• Exercise objective: Extract each line holding the word "camera" from the entries.

• Extracted records:
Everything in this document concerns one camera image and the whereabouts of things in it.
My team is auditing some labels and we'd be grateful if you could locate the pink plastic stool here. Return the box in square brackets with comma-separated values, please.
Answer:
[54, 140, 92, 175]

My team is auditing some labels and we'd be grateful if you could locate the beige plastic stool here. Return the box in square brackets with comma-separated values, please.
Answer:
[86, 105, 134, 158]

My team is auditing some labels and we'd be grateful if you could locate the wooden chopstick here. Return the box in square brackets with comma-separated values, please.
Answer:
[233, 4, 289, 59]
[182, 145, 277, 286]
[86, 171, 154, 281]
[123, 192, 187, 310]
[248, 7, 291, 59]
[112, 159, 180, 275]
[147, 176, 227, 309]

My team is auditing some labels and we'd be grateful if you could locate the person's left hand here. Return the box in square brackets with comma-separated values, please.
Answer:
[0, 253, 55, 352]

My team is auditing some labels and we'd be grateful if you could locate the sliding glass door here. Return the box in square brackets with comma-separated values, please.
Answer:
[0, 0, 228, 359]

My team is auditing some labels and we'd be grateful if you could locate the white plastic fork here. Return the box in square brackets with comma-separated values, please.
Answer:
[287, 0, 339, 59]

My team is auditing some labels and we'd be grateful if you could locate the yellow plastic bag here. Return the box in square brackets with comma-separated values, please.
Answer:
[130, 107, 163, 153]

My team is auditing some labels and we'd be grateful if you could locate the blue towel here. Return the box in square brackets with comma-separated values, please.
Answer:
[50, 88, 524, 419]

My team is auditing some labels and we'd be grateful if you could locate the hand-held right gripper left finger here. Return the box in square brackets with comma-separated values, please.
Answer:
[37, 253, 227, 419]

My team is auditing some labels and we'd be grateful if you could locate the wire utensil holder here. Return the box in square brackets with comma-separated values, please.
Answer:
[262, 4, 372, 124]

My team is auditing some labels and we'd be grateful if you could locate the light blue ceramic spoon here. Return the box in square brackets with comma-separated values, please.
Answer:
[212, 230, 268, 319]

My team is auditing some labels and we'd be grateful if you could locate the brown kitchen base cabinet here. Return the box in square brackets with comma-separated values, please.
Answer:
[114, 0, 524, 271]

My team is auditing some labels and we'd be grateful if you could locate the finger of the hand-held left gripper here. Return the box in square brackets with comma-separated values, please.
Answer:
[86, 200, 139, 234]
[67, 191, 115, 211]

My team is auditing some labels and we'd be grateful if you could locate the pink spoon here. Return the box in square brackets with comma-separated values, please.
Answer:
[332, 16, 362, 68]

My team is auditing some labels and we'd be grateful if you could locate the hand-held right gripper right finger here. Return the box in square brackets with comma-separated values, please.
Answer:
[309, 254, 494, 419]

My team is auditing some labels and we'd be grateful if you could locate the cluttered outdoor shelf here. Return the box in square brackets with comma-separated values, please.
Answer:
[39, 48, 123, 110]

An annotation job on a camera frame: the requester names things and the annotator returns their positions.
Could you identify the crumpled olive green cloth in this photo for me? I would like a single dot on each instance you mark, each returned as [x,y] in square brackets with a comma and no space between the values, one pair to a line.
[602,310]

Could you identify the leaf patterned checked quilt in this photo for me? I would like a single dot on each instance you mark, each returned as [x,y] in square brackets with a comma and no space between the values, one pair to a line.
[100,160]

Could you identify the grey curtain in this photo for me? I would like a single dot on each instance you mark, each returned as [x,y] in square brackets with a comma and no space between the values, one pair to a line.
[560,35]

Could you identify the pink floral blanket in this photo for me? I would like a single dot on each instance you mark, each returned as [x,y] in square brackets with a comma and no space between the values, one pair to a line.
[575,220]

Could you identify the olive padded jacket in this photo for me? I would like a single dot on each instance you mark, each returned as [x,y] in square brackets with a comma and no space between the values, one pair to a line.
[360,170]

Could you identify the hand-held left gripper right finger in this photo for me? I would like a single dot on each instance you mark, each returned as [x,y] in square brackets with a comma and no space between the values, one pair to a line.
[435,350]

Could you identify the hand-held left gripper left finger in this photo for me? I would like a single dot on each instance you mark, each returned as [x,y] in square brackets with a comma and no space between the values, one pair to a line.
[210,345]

• Written answer:
Everything in this document concerns one camera image and the whereabouts of things in it.
An annotation job on a camera frame: the requester names things and the annotator returns their positions.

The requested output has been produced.